This paper extends controllability theory for fractional systems by including time-varying state and control delays. We introduce a fractional controllability Gramian for delayed systems and derive a Kalman-type rank condition for fractional systems with time-varying delays. The theory is developed for a broad class of systems and gives new insight and generalizations. In particular, we show that the algebraic controllable structure of fractional systems is unchanged by bounded time-varying delays [23,27]. This agrees with earlier work by Sontag on the invariance of algebraic controllability for linear systems with delays [28], and forms the basis for the fractional setting.
Another central problem in fractional control is the minimum-energy control problem. The goal is to drive the system from a given initial state to a target state while minimizing the control energy. The problem is more complex for fractional systems because the dynamics are nonlocal and include memory, and because delays are present. Using Lagrange multipliers in a Hilbert space framework, we derive closed-form expressions for the minimum-energy control in fractional systems with time-varying delays [29,30]. These results extend the classical optimal control theory of Kalman and Hautus [31,32] to fractional systems, and show that the presence of time-varying delays does not alter the algebraic rank condition. This is important for control engineers working with systems affected by delays.

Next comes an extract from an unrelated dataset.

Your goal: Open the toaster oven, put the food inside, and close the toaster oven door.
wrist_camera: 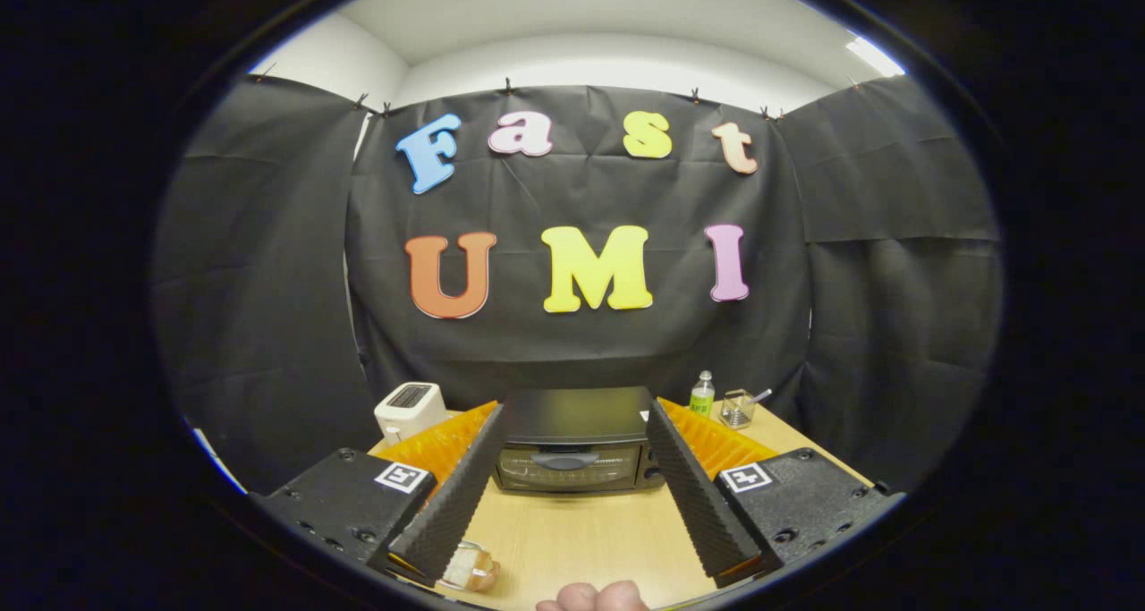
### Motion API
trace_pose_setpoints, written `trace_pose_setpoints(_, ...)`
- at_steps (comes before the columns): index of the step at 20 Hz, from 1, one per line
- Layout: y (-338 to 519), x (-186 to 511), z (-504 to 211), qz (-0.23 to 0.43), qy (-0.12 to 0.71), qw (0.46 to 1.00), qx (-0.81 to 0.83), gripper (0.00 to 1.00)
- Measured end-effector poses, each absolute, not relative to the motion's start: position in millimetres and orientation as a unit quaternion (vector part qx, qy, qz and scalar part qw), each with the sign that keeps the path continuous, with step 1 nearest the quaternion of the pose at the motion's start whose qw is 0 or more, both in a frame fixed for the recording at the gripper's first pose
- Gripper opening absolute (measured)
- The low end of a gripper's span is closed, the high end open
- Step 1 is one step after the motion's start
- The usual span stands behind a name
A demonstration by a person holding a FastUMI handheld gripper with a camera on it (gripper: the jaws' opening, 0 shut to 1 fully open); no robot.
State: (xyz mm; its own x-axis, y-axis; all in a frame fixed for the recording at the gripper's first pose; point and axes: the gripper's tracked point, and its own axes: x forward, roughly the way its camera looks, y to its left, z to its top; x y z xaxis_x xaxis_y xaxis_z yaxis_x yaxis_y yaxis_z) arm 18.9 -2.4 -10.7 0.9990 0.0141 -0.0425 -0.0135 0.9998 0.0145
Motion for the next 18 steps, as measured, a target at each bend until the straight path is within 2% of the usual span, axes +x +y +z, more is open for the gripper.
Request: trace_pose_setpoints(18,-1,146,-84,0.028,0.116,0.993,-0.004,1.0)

1.1. Linearity and Nonlinear Extensions

The theoretical results developed in this paper apply strictly to linear fractional differential systems with time-varying state and control delays. The nonlinear example included in Section 8 is treated via local linearization around a nominal trajectory and is intended solely to illustrate potential applicability rather than to establish nonlinear controllability results. A rigorous treatment of controllability and optimal control for genuinely nonlinear fractional delay systems remains an open problem and will be investigated in future work.

1.2. Outline of the Paper

Section 2 recalls key definitions from fractional calculus and introduces the matrix-valued Mittag-Leffler function. Section 3 presents the delayed fractional system model and states admissibility assumptions on the time-varying delays. Section 4 derives an explicit mild solution representation and defines the control-to-state operator. Section 5 develops the controllability analysis and establishes a fractional Kalman-type theorem via the associated Gramian. Section 6 formulates and solves the minimum-energy control problem in a Hilbert space framework. Section 7 describes numerical evaluation of the matrix-valued Mittag-Leffler function and numerical approximation of Gramian integrals and optimal controls. Section 8 presents numerical examples, including a nonlinear illustration via local linearization. Section 9 discusses representative applications in engineering and biological systems. Section 10 provides further discussion of implications, limitations, and extensions. Section 11 concludes this paper and outlines directions for future work. Technical proofs are collected in the Appendix A.
Despite significant progress, controllability analysis for fractional systems with time-varying state and control delays is still incomplete. The existing work typically concentrates on
  • Constant delays [23,27];
  • Delay-free fractional systems [17,19];
  • Nonlinear systems without explicit Gramian characterizations;
  • Simplified or lower-dimensional system structures.
What is missing is a unified framework that
1.
Includes fully time-varying delays in both state and control channels;
2.
Provides an explicit Gramian and analytic controllability characterization;
3.
Gives a closed-form minimum-energy control law;
4.
Explains why delays do not change algebraic controllability;
5.
Offers scalable numerical methods;
6.
Includes realistic applications and nonlinear examples.
This paper addresses several of these gaps by focusing on linear fractional systems with bounded time-varying state and control delays.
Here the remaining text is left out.